> [Directions for this task] Copy out the full set of records. Keep every word the same.
___ Excerpted records ___
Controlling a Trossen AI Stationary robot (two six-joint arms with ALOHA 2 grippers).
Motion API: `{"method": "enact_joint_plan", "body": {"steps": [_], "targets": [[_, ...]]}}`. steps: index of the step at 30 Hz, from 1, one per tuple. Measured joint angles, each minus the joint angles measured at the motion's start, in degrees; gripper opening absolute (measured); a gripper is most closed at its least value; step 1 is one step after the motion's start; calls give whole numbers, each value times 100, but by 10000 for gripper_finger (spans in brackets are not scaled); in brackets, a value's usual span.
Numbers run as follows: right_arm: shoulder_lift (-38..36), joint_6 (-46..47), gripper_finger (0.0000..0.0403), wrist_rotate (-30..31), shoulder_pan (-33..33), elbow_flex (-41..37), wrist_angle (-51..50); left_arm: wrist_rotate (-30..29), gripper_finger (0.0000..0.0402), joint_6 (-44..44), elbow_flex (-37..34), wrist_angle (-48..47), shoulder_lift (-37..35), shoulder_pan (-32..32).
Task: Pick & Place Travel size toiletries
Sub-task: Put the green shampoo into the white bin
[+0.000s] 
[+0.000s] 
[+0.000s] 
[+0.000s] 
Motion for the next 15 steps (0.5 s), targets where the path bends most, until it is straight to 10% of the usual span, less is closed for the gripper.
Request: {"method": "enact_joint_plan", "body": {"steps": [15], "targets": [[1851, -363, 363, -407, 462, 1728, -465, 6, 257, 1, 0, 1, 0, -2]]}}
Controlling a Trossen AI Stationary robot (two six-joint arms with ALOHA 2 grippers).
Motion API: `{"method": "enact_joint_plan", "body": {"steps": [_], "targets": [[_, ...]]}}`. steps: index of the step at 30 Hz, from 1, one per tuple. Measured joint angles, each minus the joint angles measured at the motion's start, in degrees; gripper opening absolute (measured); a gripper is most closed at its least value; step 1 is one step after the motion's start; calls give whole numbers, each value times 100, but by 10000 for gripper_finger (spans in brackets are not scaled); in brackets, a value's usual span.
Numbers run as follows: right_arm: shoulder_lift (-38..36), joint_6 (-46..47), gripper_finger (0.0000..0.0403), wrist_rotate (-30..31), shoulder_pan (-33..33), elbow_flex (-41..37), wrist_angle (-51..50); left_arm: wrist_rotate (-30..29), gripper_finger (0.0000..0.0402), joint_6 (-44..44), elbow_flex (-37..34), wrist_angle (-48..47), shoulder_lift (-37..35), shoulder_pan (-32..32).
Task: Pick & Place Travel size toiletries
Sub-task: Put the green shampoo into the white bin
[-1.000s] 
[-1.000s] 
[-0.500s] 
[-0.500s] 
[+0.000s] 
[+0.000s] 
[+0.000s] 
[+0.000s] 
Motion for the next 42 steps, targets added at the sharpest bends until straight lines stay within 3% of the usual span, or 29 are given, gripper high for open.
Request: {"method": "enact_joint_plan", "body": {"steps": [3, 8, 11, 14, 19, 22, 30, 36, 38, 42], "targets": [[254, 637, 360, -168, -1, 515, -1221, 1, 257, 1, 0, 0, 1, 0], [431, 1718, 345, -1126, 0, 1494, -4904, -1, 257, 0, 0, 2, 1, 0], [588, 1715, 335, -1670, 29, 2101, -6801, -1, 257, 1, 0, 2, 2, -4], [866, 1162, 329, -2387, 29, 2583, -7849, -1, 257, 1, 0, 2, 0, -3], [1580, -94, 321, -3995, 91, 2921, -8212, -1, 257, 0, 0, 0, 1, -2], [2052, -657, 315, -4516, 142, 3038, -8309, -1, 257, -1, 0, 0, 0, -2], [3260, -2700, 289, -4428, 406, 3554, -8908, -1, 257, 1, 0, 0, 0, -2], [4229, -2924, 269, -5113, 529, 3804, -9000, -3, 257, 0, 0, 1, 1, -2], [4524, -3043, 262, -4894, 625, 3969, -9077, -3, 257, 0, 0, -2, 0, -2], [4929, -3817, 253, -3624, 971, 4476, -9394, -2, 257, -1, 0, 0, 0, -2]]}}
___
> [Exercise response]
Controlling a Trossen AI Stationary robot (two six-joint arms with ALOHA 2 grippers).
Motion API: `{"method": "enact_joint_plan", "body": {"steps": [_], "targets": [[_, ...]]}}`. steps: index of the step at 30 Hz, from 1, one per tuple. Measured joint angles, each minus the joint angles measured at the motion's start, in degrees; gripper opening absolute (measured); a gripper is most closed at its least value; step 1 is one step after the motion's start; calls give whole numbers, each value times 100, but by 10000 for gripper_finger (spans in brackets are not scaled); in brackets, a value's usual span.
Numbers run as follows: right_arm: shoulder_lift (-38..36), joint_6 (-46..47), gripper_finger (0.0000..0.0403), wrist_rotate (-30..31), shoulder_pan (-33..33), elbow_flex (-41..37), wrist_angle (-51..50); left_arm: wrist_rotate (-30..29), gripper_finger (0.0000..0.0402), joint_6 (-44..44), elbow_flex (-37..34), wrist_angle (-48..47), shoulder_lift (-37..35), shoulder_pan (-32..32).
Task: Pick & Place Travel size toiletries
Sub-task: Put the green shampoo into the white bin
[+0.000s] 
[+0.000s] 
[+0.000s] 
[+0.000s] 
Motion for the next 15 steps (0.5 s), targets where the path bends most, until it is straight to 10% of the usual span, less is closed for the gripper.
Request: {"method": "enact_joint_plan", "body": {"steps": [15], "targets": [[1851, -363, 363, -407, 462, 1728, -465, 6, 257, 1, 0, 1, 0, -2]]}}
Controlling a Trossen AI Stationary robot (two six-joint arms with ALOHA 2 grippers).
Motion API: `{"method": "enact_joint_plan", "body": {"steps": [_], "targets": [[_, ...]]}}`. steps: index of the step at 30 Hz, from 1, one per tuple. Measured joint angles, each minus the joint angles measured at the motion's start, in degrees; gripper opening absolute (measured); a gripper is most closed at its least value; step 1 is one step after the motion's start; calls give whole numbers, each value times 100, but by 10000 for gripper_finger (spans in brackets are not scaled); in brackets, a value's usual span.
Numbers run as follows: right_arm: shoulder_lift (-38..36), joint_6 (-46..47), gripper_finger (0.0000..0.0403), wrist_rotate (-30..31), shoulder_pan (-33..33), elbow_flex (-41..37), wrist_angle (-51..50); left_arm: wrist_rotate (-30..29), gripper_finger (0.0000..0.0402), joint_6 (-44..44), elbow_flex (-37..34), wrist_angle (-48..47), shoulder_lift (-37..35), shoulder_pan (-32..32).
Task: Pick & Place Travel size toiletries
Sub-task: Put the green shampoo into the white bin
[-1.000s] 
[-1.000s] 
[-0.500s] 
[-0.500s] 
[+0.000s] 
[+0.000s] 
[+0.000s] 
[+0.000s] 
Motion for the next 42 steps, targets added at the sharpest bends until straight lines stay within 3% of the usual span, or 29 are given, gripper high for open.
Request: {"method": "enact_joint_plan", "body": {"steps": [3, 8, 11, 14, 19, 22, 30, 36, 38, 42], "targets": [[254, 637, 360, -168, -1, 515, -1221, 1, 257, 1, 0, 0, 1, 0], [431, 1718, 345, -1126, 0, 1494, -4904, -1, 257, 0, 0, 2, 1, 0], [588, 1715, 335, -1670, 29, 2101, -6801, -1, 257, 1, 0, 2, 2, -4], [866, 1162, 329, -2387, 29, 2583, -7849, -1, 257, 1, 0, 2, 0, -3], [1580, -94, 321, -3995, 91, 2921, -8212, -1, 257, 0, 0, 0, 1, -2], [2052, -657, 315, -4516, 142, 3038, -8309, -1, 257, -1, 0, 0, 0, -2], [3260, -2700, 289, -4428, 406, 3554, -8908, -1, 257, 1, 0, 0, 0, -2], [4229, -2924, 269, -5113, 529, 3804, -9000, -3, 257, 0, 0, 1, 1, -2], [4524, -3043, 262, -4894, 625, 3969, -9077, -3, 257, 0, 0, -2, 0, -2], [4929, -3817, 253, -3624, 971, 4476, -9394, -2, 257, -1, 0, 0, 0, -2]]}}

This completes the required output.